**WHAT NEEDS TO BE DONE:** Your output should be the entries below, exact in every detail.

┌──

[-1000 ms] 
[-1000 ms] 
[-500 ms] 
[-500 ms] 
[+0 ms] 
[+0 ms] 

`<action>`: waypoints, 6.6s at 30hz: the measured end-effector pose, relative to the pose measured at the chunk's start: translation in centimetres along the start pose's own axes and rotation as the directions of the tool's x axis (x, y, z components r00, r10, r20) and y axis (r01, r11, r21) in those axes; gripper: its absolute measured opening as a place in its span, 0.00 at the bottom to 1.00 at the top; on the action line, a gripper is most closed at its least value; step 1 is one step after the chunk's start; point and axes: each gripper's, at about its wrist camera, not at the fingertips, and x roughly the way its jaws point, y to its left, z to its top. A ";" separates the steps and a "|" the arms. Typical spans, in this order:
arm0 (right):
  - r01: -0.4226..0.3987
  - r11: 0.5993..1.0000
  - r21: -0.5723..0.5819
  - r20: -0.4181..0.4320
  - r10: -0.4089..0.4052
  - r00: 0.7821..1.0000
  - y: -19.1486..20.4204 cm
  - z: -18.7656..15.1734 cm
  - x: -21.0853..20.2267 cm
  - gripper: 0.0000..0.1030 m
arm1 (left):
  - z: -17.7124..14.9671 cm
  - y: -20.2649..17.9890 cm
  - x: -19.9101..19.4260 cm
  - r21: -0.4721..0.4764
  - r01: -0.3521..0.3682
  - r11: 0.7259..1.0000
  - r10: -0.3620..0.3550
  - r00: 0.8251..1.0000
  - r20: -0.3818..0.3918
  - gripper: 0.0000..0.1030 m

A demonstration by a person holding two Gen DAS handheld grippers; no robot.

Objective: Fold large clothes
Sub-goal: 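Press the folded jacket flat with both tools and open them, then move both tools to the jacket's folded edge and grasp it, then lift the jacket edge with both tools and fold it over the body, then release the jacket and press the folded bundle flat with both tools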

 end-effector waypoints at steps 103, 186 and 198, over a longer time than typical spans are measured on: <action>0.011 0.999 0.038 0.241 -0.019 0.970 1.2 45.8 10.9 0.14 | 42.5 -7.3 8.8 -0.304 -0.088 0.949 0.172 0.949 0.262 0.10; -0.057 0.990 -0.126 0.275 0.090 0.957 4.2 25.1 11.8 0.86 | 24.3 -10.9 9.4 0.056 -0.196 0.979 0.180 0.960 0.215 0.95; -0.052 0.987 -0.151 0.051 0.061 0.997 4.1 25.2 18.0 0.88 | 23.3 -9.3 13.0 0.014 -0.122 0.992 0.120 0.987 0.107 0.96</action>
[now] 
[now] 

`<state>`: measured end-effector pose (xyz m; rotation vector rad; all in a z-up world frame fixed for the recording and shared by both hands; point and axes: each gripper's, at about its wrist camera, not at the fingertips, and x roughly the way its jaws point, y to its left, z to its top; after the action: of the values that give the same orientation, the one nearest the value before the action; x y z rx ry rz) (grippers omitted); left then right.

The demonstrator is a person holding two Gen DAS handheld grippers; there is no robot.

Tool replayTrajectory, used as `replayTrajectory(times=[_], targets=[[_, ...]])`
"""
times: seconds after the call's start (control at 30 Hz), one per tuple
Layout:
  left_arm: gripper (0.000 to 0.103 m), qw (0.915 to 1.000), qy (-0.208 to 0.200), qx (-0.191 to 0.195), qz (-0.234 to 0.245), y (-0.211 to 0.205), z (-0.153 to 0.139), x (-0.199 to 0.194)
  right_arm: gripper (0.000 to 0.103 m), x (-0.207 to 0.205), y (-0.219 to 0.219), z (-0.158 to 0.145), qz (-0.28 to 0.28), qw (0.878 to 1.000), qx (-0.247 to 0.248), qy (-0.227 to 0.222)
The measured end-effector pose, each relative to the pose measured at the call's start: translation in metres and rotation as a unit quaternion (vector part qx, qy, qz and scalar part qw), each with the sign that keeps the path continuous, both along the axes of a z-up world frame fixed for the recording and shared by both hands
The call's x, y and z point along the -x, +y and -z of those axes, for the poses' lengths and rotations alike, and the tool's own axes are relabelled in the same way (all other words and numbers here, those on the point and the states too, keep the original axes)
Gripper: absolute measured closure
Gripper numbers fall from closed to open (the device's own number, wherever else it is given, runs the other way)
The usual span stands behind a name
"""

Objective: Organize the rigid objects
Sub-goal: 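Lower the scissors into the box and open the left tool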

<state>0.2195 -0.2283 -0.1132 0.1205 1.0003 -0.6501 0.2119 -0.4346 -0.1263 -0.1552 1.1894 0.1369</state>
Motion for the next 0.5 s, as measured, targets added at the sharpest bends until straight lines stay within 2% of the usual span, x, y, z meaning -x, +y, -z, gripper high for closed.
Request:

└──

**TASK RESPONSE:**
[-1000 ms] 
[-1000 ms] 
[-500 ms] 
[-500 ms] 
[+0 ms] 
[+0 ms] 

`<action>`: waypoints, 6.6s at 30hz: the measured end-effector pose, relative to the pose measured at the chunk's start: translation in centimetres along the start pose's own axes and rotation as the directions of the tool's x axis (x, y, z components r00, r10, r20) and y axis (r01, r11, r21) in those axes; gripper: its absolute measured opening as a place in its span, 0.00 at the bottom to 1.00 at the top; on the action line, a gripper is most closed at its least value; step 1 is one step after the chunk's start; point and axes: each gripper's, at about its wrist camera, not at the fingertips, and x roughly the way its jaws point, y to its left, z to its top. A ";" separates the steps and a "|" the arms. Typical spans, in this order:
arm0 (right):
  - r01: -0.4226..0.3987
  - r11: 0.5993..1.0000
  - r21: -0.5723..0.5819
  - r20: -0.4181..0.4320
  - r10: -0.4089..0.4052
  - r00: 0.7821..1.0000
  - y: -19.1486..20.4204 cm
  - z: -18.7656..15.1734 cm
  - x: -21.0853..20.2267 cm
  - gripper: 0.0000..0.1030 m
arm1 (left):
  - z: -17.7124..14.9671 cm
  - y: -20.2649..17.9890 cm
  - x: -19.9101..19.4260 cm
  - r21: -0.4721..0.4764
  - r01: -0.3521..0.3682
  - r11: 0.7259..1.0000
  - r10: -0.3620..0.3550
  - r00: 0.8251..1.0000
  - r20: -0.3818..0.3918
  - gripper: 0.0000..0.1030 m

A demonstration by a person holding two Gen DAS handheld grippers; no robot.

Objective: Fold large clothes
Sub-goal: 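Press the folded jacket flat with both tools and open them, then move both tools to the jacket's folded edge and grasp it, then lift the jacket edge with both tools and fold it over the body, then release the jacket and press the folded bundle flat with both tools
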
 end-effector waypoints at steps 103, 186 and 198, over a longer time than typical spans are measured on: <action>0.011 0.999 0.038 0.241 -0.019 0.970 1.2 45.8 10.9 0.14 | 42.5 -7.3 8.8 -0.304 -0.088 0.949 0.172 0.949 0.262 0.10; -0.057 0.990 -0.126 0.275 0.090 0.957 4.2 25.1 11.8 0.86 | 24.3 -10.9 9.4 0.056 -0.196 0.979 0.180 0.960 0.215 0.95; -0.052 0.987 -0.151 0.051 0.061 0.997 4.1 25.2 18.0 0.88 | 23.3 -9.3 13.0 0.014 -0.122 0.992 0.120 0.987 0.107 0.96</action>
[now] 
[now] 

`<state>`: measured end-effector pose (xyz m; rotation vector rad; all in a z-up world frame fixed for the recording and shared by both hands; point and axes: each gripper's, at about its wrist camera, not at the fingertips, and x roughly the way its jaws point, y to its left, z to its top; after the action: of the values that give the same orientation, the one nearest the value before the action; x y z rx ry rz) (grippers omitted); left then right.

The demonstrator is a person holding two Gen DAS handheld grippers; there is no robot.

Tool replayTrajectory, used as `replayTrajectory(times=[_], targets=[[_, ...]])`
"""
times: seconds after the call's start (control at 30 Hz), one per tuple
Layout:
  left_arm: gripper (0.000 to 0.103 m), qw (0.915 to 1.000), qy (-0.208 to 0.200), qx (-0.191 to 0.195), qz (-0.234 to 0.245), y (-0.211 to 0.205), z (-0.153 to 0.139), x (-0.199 to 0.194)
  right_arm: gripper (0.000 to 0.103 m), x (-0.207 to 0.205), y (-0.219 to 0.219), z (-0.158 to 0.145), qz (-0.28 to 0.28), qw (0.878 to 1.000), qx (-0.247 to 0.248), qy (-0.227 to 0.222)
The measured end-effector pose, each relative to the pose measured at the call's start: translation in metres and rotation as a unit quaternion (vector part qx, qy, qz and scalar part qw), each with the sign that keeps the path continuous, both along the axes of a z-up world frame fixed for the recording and shared by both hands
The call's x, y and z point along the -x, +y and -z of those axes, for the poses' lengths and rotations alike, and the tool's own axes are relabelled in the same way (all other words and numbers here, those on the point and the states too, keep the original axes)
Gripper: absolute measured closure
Gripper numbers fall from closed to open (the device's own number, wherever else it is given, runs the other way)
The usual span stands behind a name
"""

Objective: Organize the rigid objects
Sub-goal: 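Lower the scissors into the box and open the left tool
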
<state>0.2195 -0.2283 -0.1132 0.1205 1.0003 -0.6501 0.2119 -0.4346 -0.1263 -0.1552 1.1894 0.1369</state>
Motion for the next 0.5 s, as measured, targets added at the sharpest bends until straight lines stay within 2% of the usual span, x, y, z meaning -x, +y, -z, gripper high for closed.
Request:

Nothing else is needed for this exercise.